5. Accelerate digital transformation
It’s not the CEO, CIO or CFO who’s been the key driver for digital transformation – it’s COVID-19. Yet the pandemic has also highlighted that supply chain resilience is difficult to achieve with legacy systems and slow, manual processes.
Digital transformation was under way before the pandemic struck, of course, but with mixed results. Traditional approaches such as enterprise resource planning (ERP) and specialized supply chain management systems, cloud-based data lakes and analytic tools can help improve supply chain efficiency. But, they still require a tremendous amount of time-consuming manual data management by supply chain personnel.
In post-pandemic digital transformation, companies are applying principles of production automation to data management. Much like robotic assembly lines have revolutionized manufacturing, the idea is to offload the difficult and imprecise human work of managing supply chain data to machines using cognitive automation technology.
Reversing the human-machine equation
Supply chain resilience is undermined because humans are poorly equipped to deal with the vast volumes of data generated across multiple internal and partner systems. It can take weeks to gather and analyze data from siloed applications to decide how to respond to disruption. And still, many decisions end up being educated guesses.
Cognitive automation takes a different approach with a cognitive data layer, consisting of information captured in thousands of daily Google-like crawls of enterprise applications. That near real-time data is indexed, cleansed, normalized and enriched and ready for making and executing data-driven decisions.
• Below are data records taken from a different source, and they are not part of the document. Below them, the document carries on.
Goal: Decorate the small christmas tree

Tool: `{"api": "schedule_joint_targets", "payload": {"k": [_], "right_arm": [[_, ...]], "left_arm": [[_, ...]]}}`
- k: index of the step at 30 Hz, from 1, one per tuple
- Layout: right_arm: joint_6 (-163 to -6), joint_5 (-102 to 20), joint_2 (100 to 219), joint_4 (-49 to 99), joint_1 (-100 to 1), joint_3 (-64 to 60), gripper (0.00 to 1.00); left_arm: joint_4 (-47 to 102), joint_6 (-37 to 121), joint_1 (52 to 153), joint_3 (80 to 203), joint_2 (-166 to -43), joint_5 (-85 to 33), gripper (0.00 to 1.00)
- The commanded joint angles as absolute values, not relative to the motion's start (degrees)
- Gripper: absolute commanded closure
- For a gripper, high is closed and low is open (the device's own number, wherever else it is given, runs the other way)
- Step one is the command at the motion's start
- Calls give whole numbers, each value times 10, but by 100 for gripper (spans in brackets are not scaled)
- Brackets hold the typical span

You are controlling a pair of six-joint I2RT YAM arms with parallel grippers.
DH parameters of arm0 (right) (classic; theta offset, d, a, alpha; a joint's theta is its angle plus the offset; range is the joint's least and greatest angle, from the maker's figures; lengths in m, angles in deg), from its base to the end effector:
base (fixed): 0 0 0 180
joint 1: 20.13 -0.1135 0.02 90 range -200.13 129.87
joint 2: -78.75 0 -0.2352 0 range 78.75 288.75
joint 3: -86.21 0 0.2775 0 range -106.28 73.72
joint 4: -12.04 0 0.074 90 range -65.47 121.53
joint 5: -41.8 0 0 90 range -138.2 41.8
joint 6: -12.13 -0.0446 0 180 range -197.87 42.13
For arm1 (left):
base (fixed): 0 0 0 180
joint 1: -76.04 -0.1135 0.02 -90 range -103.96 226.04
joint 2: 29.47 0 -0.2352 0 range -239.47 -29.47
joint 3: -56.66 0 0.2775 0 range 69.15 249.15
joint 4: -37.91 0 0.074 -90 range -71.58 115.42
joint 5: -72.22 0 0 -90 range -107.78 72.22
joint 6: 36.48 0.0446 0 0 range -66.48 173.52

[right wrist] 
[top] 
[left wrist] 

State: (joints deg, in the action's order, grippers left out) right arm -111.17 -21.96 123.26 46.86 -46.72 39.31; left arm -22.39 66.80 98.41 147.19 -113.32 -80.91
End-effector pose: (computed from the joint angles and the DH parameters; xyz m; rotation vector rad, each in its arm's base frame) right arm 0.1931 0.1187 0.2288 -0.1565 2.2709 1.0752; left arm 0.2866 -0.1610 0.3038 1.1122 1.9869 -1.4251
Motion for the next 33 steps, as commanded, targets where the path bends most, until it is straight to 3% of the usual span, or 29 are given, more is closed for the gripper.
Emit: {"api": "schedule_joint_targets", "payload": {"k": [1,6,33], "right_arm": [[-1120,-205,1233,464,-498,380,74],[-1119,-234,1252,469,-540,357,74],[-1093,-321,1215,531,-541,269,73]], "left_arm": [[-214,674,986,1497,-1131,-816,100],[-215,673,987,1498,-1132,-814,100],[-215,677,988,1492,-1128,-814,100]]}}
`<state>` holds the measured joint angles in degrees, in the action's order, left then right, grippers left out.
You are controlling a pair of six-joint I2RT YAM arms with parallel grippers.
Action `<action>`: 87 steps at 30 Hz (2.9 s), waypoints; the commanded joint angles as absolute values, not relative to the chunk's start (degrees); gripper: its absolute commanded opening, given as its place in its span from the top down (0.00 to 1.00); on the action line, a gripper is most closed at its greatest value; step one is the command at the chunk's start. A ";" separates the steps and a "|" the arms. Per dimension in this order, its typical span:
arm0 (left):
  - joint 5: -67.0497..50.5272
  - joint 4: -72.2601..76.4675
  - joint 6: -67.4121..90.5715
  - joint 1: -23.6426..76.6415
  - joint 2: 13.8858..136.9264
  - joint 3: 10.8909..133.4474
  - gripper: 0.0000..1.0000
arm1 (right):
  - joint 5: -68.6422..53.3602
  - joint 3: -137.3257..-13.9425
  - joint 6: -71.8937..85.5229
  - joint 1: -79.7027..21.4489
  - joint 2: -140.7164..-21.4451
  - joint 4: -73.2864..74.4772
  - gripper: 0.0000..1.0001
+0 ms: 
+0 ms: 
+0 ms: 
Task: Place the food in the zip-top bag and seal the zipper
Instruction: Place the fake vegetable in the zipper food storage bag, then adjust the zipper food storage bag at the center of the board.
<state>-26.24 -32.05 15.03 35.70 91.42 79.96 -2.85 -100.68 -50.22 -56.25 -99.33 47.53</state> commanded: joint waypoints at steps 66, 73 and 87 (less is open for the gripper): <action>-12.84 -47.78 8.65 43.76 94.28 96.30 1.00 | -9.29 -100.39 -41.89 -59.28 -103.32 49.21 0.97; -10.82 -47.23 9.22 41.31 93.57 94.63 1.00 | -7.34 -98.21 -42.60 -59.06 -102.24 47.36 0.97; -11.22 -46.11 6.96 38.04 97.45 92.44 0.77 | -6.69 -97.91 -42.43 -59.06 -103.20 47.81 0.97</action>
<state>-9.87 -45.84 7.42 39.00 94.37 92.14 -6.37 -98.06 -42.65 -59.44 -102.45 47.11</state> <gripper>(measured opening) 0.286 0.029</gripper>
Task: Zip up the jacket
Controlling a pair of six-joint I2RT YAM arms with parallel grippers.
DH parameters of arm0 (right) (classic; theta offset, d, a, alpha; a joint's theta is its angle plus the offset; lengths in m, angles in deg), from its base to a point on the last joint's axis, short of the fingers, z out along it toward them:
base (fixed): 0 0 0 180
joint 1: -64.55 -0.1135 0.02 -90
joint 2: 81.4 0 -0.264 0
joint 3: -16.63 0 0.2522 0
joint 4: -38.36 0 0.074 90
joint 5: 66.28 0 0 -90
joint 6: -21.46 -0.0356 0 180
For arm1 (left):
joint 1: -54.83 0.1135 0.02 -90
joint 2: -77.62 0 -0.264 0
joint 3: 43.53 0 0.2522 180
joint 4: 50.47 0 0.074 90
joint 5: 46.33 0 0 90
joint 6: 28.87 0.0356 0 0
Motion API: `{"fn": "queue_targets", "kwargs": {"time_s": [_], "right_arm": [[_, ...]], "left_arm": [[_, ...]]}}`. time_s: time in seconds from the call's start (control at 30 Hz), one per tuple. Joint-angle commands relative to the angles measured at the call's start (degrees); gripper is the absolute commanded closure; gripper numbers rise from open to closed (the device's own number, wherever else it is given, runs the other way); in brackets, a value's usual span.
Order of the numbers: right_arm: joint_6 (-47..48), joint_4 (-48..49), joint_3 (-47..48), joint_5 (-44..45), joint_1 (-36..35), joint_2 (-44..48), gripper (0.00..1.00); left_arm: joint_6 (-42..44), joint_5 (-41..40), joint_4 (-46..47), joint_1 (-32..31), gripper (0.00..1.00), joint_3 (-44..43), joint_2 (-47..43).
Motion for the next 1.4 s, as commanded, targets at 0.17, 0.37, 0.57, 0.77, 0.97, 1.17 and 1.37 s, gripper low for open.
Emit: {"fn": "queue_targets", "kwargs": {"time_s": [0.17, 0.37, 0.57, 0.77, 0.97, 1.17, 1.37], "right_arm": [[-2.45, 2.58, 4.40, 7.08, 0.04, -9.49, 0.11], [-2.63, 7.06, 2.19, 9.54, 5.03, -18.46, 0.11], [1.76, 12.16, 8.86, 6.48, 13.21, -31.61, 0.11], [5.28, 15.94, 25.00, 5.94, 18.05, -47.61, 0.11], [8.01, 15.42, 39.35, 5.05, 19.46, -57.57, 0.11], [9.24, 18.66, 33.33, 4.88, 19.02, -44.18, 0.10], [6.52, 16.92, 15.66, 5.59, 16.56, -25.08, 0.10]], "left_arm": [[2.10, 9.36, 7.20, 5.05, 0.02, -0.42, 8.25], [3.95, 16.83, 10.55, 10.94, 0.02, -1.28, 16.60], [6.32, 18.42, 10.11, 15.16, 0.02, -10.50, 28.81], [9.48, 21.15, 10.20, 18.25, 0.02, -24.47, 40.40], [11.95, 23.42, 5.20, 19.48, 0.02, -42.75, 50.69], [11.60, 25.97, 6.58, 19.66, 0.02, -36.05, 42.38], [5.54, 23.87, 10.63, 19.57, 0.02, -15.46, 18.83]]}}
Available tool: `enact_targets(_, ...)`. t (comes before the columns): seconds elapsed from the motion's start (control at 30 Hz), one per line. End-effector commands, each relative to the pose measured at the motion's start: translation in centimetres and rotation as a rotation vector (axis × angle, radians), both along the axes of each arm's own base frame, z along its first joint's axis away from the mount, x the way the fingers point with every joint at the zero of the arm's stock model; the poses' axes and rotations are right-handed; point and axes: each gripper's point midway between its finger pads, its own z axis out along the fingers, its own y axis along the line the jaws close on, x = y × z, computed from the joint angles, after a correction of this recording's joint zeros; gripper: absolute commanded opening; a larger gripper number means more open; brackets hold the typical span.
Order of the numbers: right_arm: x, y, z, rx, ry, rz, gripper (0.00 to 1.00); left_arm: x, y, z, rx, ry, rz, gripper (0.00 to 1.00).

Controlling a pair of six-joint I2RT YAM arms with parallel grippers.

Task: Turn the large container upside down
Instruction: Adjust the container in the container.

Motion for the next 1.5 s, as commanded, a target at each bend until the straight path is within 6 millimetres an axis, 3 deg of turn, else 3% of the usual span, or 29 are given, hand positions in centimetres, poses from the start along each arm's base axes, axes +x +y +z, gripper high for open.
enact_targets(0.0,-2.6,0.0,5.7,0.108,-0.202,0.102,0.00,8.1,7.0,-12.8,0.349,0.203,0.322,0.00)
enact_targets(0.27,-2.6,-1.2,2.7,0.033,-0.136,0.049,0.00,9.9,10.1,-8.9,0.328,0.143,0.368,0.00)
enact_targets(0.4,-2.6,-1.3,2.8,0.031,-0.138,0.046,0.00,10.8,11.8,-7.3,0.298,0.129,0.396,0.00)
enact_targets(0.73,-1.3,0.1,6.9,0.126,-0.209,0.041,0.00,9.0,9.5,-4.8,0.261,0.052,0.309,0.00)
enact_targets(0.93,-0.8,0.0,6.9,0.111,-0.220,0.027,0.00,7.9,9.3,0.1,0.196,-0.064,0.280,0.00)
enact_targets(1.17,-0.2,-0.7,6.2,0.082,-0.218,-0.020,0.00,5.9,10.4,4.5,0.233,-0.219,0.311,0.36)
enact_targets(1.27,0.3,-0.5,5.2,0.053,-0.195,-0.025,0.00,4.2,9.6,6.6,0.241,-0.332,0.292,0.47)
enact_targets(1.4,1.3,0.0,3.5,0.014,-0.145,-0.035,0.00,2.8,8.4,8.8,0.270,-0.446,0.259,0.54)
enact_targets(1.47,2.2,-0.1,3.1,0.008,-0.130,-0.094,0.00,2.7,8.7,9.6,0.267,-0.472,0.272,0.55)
Instead of humans using Excel or rule-based business intelligence tools, analytics is done by powerful cognitive automation algorithms can identify weaknesses, anomalies and opportunities, and make data-driven recommendations on optimal actions that account for time, cost and various other scenarios.
Cognitive automation reverses the equation of people doing data work with the help of machines to machines doing data work under the guidance of people. That’s in effect the same model that revolutionized manufacturing, and it’s already in place at innovative organizations intent on building the resilience and agility needed to withstand disruptions large and small.